Les tarifs réglementés, une protection pour les consommateurs ou un frein à la concurrence ?
Les tarifs réglementés, fixés par l’État sur proposition de la Commission de régulation de l’énergie (CRE), jouent aujourd’hui un rôle central dans la protection des consommateurs français face à la volatilité du marché. En effet, ils permettent de lisser les variations des prix de gros de l’électricité, offrant ainsi une certaine stabilité aux foyers.
Ces tarifs, notamment adossés au mécanisme de l’Arenh (Accès régulé à l’énergie nucléaire historique), limitent l’impact des hausses spectaculaires observées ces dernières années. Sans ce dispositif, la hausse des prix aurait pu atteindre 100 % en janvier 2023, contre 80 % grâce à l’effet de lissage.
Une décision sous haute tension
Cependant, l’Autorité de la concurrence estime que cette régulation est devenue un obstacle au fonctionnement du marché. Elle affirme que les TRV limitent la diversité des offres proposées par les fournisseurs alternatifs et restreignent les investissements dans le secteur. À ses yeux, le modèle actuel ne garantit ni des prix bas ni une réelle stabilité pour les consommateurs à long terme.

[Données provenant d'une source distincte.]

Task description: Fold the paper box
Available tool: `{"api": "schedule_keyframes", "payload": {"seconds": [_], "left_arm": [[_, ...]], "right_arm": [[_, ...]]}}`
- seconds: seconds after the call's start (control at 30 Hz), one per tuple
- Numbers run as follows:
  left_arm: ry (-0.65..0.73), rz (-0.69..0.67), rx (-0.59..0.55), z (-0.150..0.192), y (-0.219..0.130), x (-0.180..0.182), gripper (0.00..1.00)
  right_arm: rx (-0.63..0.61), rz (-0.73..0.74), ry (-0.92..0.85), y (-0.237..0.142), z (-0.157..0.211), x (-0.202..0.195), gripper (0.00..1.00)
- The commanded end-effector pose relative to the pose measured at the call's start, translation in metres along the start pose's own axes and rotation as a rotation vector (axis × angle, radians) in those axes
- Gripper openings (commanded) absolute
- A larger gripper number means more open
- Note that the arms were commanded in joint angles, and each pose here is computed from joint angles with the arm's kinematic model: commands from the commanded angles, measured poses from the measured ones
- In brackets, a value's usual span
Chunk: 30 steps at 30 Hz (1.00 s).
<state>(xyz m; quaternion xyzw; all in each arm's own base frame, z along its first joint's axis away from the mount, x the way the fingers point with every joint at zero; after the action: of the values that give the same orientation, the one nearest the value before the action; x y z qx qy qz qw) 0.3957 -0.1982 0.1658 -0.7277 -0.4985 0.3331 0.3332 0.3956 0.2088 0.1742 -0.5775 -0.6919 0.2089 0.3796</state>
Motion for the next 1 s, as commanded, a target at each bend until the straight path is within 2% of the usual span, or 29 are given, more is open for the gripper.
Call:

En opposition directe, la CRE prône le maintien des TRV pour au moins cinq ans, soulignant leur rôle de « filet de sécurité » pour 20 millions de foyers. Elle rappelle également que ces tarifs encouragent une consommation plus responsable via des options telles que les heures creuses ou l’offre « Tempo », qui contribuent à équilibrer le réseau électrique en réduisant les pics de demande.
Le débat est d’autant plus crucial que la fin du dispositif Arenh, prévue pour fin 2025, nécessitera une refonte profonde du marché de l’électricité. Dans ce contexte, le gouvernement français doit trancher avant la fin de l’année et soumettre un rapport à la Commission européenne. La ministre de l’Énergie, Olga Givernet, a d’ores et déjà reconnu l’attachement des Français à ces tarifs tout en soulignant l’importance de prendre en compte les évolutions nécessaires pour répondre aux contraintes européennes.